Bisa kebayang reaksi wajah Tyas Amalia Yahya yang sangat akrab di dunia musik saat ini. Intensitas keterlibatan dibalik layar sebuah konser musik tentu menyukai cerita terpanjang itu di kumpulan cerpen tsb. NMHP yang tertulis disana serasa cerita nyata tetapi jelas-jelas itu sebuah fiksi yang dibangun dari kumpulan imajinasi yang dilatarbelakangi lagu-lagu Kadri Jimmo the Prinzes. Lima tahun lalu akrab ditelinga. Eskpresi rasa suka bukan karena penulisnya, tetapi hampir keseluruhan tokoh cerita sudah familiar di Facebook. Hal tsb menjadi obrolan bersambung melalui What'sApp. 
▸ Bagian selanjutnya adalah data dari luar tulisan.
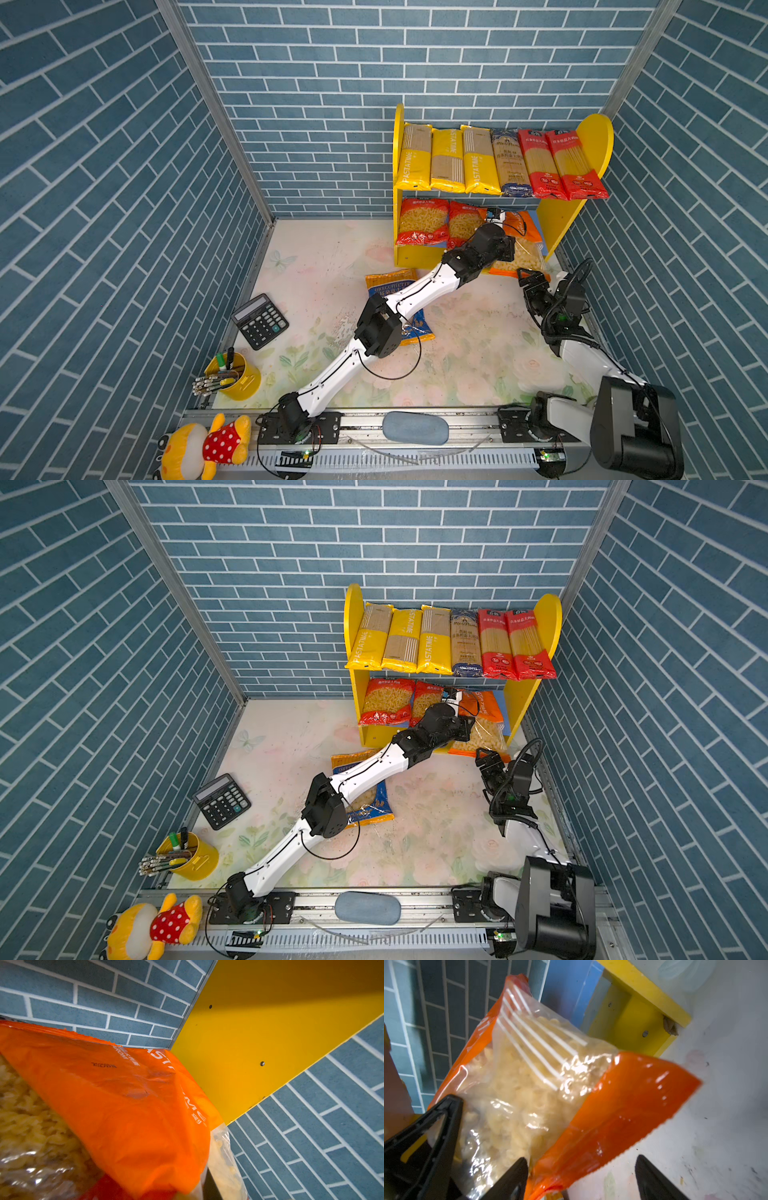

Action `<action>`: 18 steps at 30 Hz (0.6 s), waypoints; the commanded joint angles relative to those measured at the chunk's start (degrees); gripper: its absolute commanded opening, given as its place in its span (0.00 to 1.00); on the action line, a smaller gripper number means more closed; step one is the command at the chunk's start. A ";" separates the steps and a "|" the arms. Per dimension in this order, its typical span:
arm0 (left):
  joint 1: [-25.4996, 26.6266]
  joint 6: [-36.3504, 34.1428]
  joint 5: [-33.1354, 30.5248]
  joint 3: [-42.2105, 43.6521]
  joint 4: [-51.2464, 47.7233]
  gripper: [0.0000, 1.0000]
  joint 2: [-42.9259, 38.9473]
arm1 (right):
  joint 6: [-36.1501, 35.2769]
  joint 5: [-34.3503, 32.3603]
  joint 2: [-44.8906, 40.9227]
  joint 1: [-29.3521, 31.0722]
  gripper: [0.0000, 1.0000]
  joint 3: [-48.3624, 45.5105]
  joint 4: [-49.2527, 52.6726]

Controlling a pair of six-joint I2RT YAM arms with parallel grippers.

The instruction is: Place and organize the pasta boxes and bags onto the shelf

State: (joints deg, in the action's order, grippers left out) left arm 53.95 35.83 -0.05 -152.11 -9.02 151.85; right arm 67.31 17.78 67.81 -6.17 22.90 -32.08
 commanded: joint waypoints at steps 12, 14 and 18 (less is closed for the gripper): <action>-2.16 0.37 3.37 -2.70 2.38 0.06 -0.19 | 5.88 -0.34 9.83 3.32 0.62 4.23 -29.33; -2.49 0.22 4.89 -1.84 2.78 0.10 -0.71 | 5.92 -0.95 9.67 3.30 0.53 4.99 -29.83; -2.89 -1.35 6.70 -0.68 2.47 0.21 -1.99 | 5.43 -1.36 6.93 3.36 0.32 7.10 -26.98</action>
State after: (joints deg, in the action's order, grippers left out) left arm 51.72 36.14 4.73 -152.44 -9.15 151.85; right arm 72.20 16.19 77.58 -3.25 25.08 -53.45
Berbeda dengan Tyas, yang satu ini adalah ibu dosen, Amelia Habe adalah teman sebaya usia dan berasal dari kota Jember, Jawa Timur yang berdomisili di Jakarta. Baginya baru kali ini diusia kini membaca kembali cerita pendek versi saya. "Wis aku baca sebagian. Kebiasaan mengajar bahasa yang pembuatan kalimatnya sistematis. Otakku kembali diputar bahwa ini adalah bahasa juga dan penggunaannya bahasanya sangat sastra, Bagus banget, ternyata awakmu sangat sastrawati yang berbakat, sayang sekali kalau nggak dikembangkan. Hebat ternyata orang-orang Jember punya orang berbakat dan berpotensi. Dari gaya bahasa dan alur ceritanya menarik, tidak membosankan." Iya Amelia secara obrolan kami berdua suka menggunakan bahasa gaul nJemberan. Mungkin pemilihan saya untuknya mewakili teman-teman lain seangkatan, senasib berasal dari kota yang sama. Amelia satu-satunya yang langsung berkomentar tak lama menerima paket pemesanan buku dengan komentar penuh rasa nggumun (baca : heran) karena saya ternyata penulis. 


Rini Setio ini memang seorang penulis jauh sebelum saya menelurkan karya. Ia pernah mengirimkan cerpennya dan dimuat di majalah Anita Cemerlang. Hebat! Saya waktu itu selalu gagal, dan dia bisa tembus. Namun kini nyalinya kendor, ia perlu penyemangat dan berdasarkan cerita suaminya Setio Adi Waskito (teman SD Pagah II Jember/1980-1981) sepertinya saya dijadikan semangatnya. Kini ia mempunyai blog dan sudah nyaman menuliskan kegiatannya, puisinya dan cerita pendeknya. Itu sebabnya setahun lalu saat saya sedang promo lewat inbox, sangat antusias membeli padahal saya sendiri sebagai penulis belum menerima satu buku sebagai tanda jadinya. Hebatnya Rini!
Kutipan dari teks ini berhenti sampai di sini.